PROBLEM DESCRIPTION - The expected answer is the full listing, repeated exactly and free of images.
==== MATERIAL PROVIDED ====
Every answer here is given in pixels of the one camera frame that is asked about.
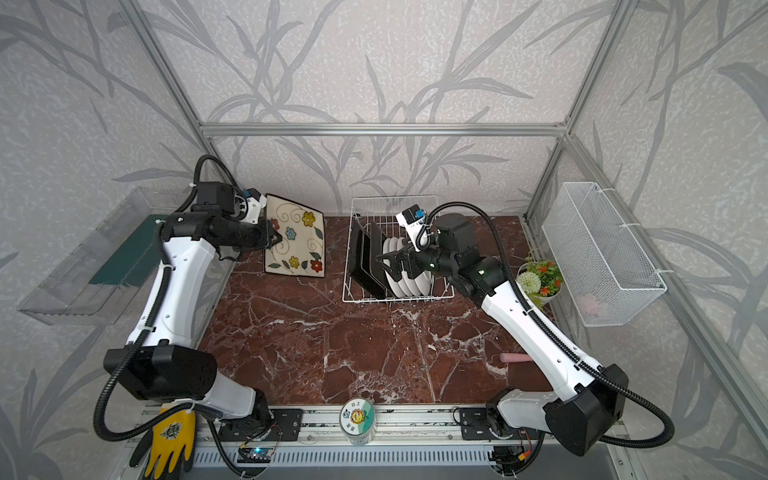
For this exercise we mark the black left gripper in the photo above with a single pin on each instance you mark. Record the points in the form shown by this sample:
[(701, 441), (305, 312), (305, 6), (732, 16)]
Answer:
[(267, 234)]

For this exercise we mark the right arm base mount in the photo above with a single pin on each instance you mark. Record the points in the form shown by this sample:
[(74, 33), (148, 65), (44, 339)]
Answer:
[(476, 425)]

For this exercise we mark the purple pink spoon toy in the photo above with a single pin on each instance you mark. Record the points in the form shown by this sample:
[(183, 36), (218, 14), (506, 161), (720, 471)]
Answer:
[(513, 358)]

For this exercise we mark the black square plate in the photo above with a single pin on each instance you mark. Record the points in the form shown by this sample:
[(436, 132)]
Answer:
[(377, 271), (360, 269)]

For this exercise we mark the floral square plate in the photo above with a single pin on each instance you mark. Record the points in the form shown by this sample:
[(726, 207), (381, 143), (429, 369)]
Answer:
[(302, 251)]

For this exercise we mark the round green labelled can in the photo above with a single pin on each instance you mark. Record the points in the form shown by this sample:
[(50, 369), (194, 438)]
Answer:
[(357, 421)]

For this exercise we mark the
====
OUTPUT FOR THIS TASK -
Every answer here is given in pixels of the one camera frame that is asked about.
For this exercise we mark the black left gripper in the photo above with a single pin on each instance you mark. Record the points in the form shown by this sample:
[(701, 441), (305, 312), (305, 6), (732, 16)]
Answer:
[(267, 234)]

For this exercise we mark the right arm base mount in the photo above with a single pin on each instance you mark. Record the points in the form shown by this sample:
[(74, 33), (148, 65), (44, 339)]
Answer:
[(476, 425)]

For this exercise we mark the purple pink spoon toy in the photo above with a single pin on each instance you mark. Record the points in the form shown by this sample:
[(183, 36), (218, 14), (506, 161), (720, 471)]
Answer:
[(513, 358)]

For this exercise we mark the black square plate in the photo above with a single pin on each instance you mark. Record the points in the form shown by this sample:
[(436, 132)]
Answer:
[(377, 271), (360, 269)]

For this exercise we mark the floral square plate in the photo above with a single pin on each instance you mark. Record the points in the form shown by this sample:
[(726, 207), (381, 143), (429, 369)]
Answer:
[(302, 251)]

For this exercise we mark the round green labelled can in the photo above with a single pin on each instance you mark. Record the points in the form shown by this sample:
[(50, 369), (194, 438)]
Answer:
[(357, 421)]

For this exercise we mark the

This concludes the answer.